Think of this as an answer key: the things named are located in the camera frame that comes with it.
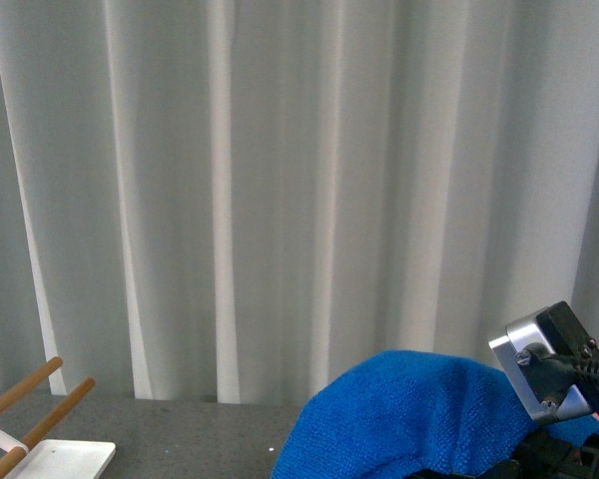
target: blue towel
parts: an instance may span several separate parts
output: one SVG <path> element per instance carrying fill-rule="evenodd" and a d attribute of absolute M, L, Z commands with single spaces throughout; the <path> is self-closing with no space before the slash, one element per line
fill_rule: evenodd
<path fill-rule="evenodd" d="M 536 428 L 503 372 L 461 357 L 387 351 L 308 402 L 272 477 L 479 475 Z M 588 416 L 549 431 L 581 445 L 599 423 Z"/>

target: white curtain
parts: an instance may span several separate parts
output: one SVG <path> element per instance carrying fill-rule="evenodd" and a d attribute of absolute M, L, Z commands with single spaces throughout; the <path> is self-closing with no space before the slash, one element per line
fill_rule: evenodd
<path fill-rule="evenodd" d="M 0 389 L 301 404 L 599 340 L 599 1 L 0 0 Z"/>

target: screw
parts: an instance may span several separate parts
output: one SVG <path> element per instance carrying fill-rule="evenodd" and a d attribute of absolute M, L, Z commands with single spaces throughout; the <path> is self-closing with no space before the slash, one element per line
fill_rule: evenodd
<path fill-rule="evenodd" d="M 584 359 L 590 359 L 592 357 L 592 352 L 590 352 L 588 346 L 583 346 L 581 348 L 581 357 L 583 357 Z"/>
<path fill-rule="evenodd" d="M 552 399 L 546 399 L 545 401 L 541 401 L 541 407 L 543 408 L 544 411 L 546 411 L 547 413 L 555 416 L 557 414 L 557 410 L 559 409 L 559 406 L 557 406 L 557 403 L 555 401 L 553 401 Z"/>
<path fill-rule="evenodd" d="M 515 354 L 515 361 L 517 361 L 517 365 L 519 366 L 527 366 L 530 364 L 530 360 L 532 359 L 532 354 L 530 351 L 522 349 L 517 354 Z"/>

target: wooden rod
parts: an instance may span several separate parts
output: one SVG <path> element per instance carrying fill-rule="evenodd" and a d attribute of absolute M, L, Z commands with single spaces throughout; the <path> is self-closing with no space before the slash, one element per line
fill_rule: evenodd
<path fill-rule="evenodd" d="M 0 396 L 0 414 L 13 403 L 31 392 L 34 387 L 44 381 L 56 369 L 62 365 L 62 359 L 59 357 L 51 358 L 45 365 L 35 372 L 32 372 L 18 384 L 13 386 L 7 392 Z"/>
<path fill-rule="evenodd" d="M 27 455 L 20 446 L 14 447 L 0 458 L 0 479 L 3 479 Z"/>
<path fill-rule="evenodd" d="M 58 404 L 47 417 L 42 419 L 29 433 L 24 436 L 22 442 L 29 448 L 33 449 L 47 433 L 58 424 L 64 416 L 66 416 L 71 409 L 75 407 L 78 402 L 89 392 L 93 386 L 96 385 L 94 378 L 89 377 L 85 379 L 82 384 L 76 387 L 71 394 Z"/>

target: white stand
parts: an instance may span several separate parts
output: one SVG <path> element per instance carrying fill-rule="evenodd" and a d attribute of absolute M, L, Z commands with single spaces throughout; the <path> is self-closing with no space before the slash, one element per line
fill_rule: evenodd
<path fill-rule="evenodd" d="M 0 448 L 9 451 L 27 446 L 0 429 Z M 40 442 L 6 476 L 6 479 L 97 479 L 116 452 L 112 442 L 60 441 Z"/>

━━━━━━━━━━━━━━━━━━━━━━━━━━━━━━

## REQUIRED WORK
None of the pictures should appear; the rest of the entries must be reproduced exactly.

## TASK OUTPUT
Think of this as an answer key: the things named are located in the camera frame that comes with it.
target: blue towel
parts: an instance may span several separate parts
output: one SVG <path> element per instance carrying fill-rule="evenodd" and a d attribute of absolute M, L, Z commands with single spaces throughout; the <path> is self-closing with no space before the slash, one element per line
fill_rule: evenodd
<path fill-rule="evenodd" d="M 536 428 L 503 372 L 461 357 L 387 351 L 308 402 L 272 477 L 479 475 Z M 588 416 L 549 431 L 581 445 L 599 423 Z"/>

target: white curtain
parts: an instance may span several separate parts
output: one SVG <path> element per instance carrying fill-rule="evenodd" and a d attribute of absolute M, L, Z commands with single spaces throughout; the <path> is self-closing with no space before the slash, one element per line
fill_rule: evenodd
<path fill-rule="evenodd" d="M 0 389 L 301 404 L 599 340 L 599 1 L 0 0 Z"/>

target: screw
parts: an instance may span several separate parts
output: one SVG <path> element per instance carrying fill-rule="evenodd" and a d attribute of absolute M, L, Z commands with single spaces throughout; the <path> is self-closing with no space before the slash, one element per line
fill_rule: evenodd
<path fill-rule="evenodd" d="M 584 359 L 590 359 L 592 357 L 592 352 L 590 352 L 588 346 L 583 346 L 581 348 L 581 357 L 583 357 Z"/>
<path fill-rule="evenodd" d="M 552 399 L 546 399 L 545 401 L 541 401 L 541 407 L 543 408 L 544 411 L 546 411 L 547 413 L 555 416 L 557 414 L 557 410 L 559 409 L 559 406 L 557 406 L 557 403 L 555 401 L 553 401 Z"/>
<path fill-rule="evenodd" d="M 515 354 L 515 361 L 517 361 L 517 365 L 519 366 L 527 366 L 530 364 L 530 360 L 532 359 L 532 354 L 530 351 L 522 349 L 517 354 Z"/>

target: wooden rod
parts: an instance may span several separate parts
output: one SVG <path> element per instance carrying fill-rule="evenodd" and a d attribute of absolute M, L, Z commands with single spaces throughout; the <path> is self-closing with no space before the slash, one element per line
fill_rule: evenodd
<path fill-rule="evenodd" d="M 0 396 L 0 414 L 13 403 L 31 392 L 34 387 L 44 381 L 56 369 L 62 365 L 62 359 L 59 357 L 51 358 L 45 365 L 35 372 L 32 372 L 18 384 L 13 386 L 7 392 Z"/>
<path fill-rule="evenodd" d="M 27 455 L 20 446 L 14 447 L 0 458 L 0 479 L 3 479 Z"/>
<path fill-rule="evenodd" d="M 58 404 L 47 417 L 42 419 L 29 433 L 24 436 L 22 442 L 29 448 L 33 449 L 47 433 L 58 424 L 64 416 L 66 416 L 71 409 L 75 407 L 78 402 L 89 392 L 93 386 L 96 385 L 94 378 L 89 377 L 85 379 L 82 384 L 76 387 L 71 394 Z"/>

target: white stand
parts: an instance may span several separate parts
output: one SVG <path> element per instance carrying fill-rule="evenodd" and a d attribute of absolute M, L, Z commands with single spaces throughout; the <path> is self-closing with no space before the slash, one element per line
fill_rule: evenodd
<path fill-rule="evenodd" d="M 0 448 L 9 451 L 27 446 L 0 429 Z M 40 442 L 6 476 L 6 479 L 97 479 L 116 452 L 112 442 L 60 441 Z"/>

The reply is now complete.